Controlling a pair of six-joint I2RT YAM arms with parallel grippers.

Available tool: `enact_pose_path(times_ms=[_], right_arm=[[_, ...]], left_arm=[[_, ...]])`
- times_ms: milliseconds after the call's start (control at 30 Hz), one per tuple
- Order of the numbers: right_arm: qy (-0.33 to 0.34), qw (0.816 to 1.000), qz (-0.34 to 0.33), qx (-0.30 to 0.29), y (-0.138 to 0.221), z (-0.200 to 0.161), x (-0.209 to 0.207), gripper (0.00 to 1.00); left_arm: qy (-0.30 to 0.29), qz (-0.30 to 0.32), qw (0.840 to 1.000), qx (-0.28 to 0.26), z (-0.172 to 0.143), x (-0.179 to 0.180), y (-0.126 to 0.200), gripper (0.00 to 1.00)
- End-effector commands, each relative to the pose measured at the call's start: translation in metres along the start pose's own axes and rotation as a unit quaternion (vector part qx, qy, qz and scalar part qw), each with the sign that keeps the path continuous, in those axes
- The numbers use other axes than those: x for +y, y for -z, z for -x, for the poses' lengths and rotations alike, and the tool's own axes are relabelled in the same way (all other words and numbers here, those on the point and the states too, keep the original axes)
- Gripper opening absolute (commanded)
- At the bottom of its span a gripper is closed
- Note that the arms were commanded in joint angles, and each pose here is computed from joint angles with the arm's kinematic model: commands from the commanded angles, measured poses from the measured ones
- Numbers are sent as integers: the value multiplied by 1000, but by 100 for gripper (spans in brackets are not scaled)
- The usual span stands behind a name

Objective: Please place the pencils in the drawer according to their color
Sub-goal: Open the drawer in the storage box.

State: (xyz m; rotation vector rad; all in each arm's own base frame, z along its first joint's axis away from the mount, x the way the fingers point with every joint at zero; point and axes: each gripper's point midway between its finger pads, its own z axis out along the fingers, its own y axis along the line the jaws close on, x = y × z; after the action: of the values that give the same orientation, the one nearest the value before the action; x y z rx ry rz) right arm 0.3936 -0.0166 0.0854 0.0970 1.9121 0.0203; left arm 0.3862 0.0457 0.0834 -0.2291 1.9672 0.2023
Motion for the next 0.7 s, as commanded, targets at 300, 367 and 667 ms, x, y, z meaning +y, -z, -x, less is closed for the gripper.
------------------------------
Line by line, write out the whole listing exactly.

-- Finished exercise --
Controlling a pair of six-joint I2RT YAM arms with parallel grippers.

Available tool: `enact_pose_path(times_ms=[_], right_arm=[[_, ...]], left_arm=[[_, ...]])`
- times_ms: milliseconds after the call's start (control at 30 Hz), one per tuple
- Order of the numbers: right_arm: qy (-0.33 to 0.34), qw (0.816 to 1.000), qz (-0.34 to 0.33), qx (-0.30 to 0.29), y (-0.138 to 0.221), z (-0.200 to 0.161), x (-0.209 to 0.207), gripper (0.00 to 1.00); left_arm: qy (-0.30 to 0.29), qz (-0.30 to 0.32), qw (0.840 to 1.000), qx (-0.28 to 0.26), z (-0.172 to 0.143), x (-0.179 to 0.180), y (-0.126 to 0.200), gripper (0.00 to 1.00)
- End-effector commands, each relative to the pose measured at the call's start: translation in metres along the start pose's own axes and rotation as a unit quaternion (vector part qx, qy, qz and scalar part qw), each with the sign that keeps the path continuous, in those axes
- The numbers use other axes than those: x for +y, y for -z, z for -x, for the poses' lengths and rotations alike, and the tool's own axes are relabelled in the same way (all other words and numbers here, those on the point and the states too, keep the original axes)
- Gripper opening absolute (commanded)
- At the bottom of its span a gripper is closed
- Note that the arms were commanded in joint angles, and each pose here is computed from joint angles with the arm's kinematic model: commands from the commanded angles, measured poses from the measured ones
- Numbers are sent as integers: the value multiplied by 1000, but by 100 for gripper (spans in brackets are not scaled)
- The usual span stands behind a name

Objective: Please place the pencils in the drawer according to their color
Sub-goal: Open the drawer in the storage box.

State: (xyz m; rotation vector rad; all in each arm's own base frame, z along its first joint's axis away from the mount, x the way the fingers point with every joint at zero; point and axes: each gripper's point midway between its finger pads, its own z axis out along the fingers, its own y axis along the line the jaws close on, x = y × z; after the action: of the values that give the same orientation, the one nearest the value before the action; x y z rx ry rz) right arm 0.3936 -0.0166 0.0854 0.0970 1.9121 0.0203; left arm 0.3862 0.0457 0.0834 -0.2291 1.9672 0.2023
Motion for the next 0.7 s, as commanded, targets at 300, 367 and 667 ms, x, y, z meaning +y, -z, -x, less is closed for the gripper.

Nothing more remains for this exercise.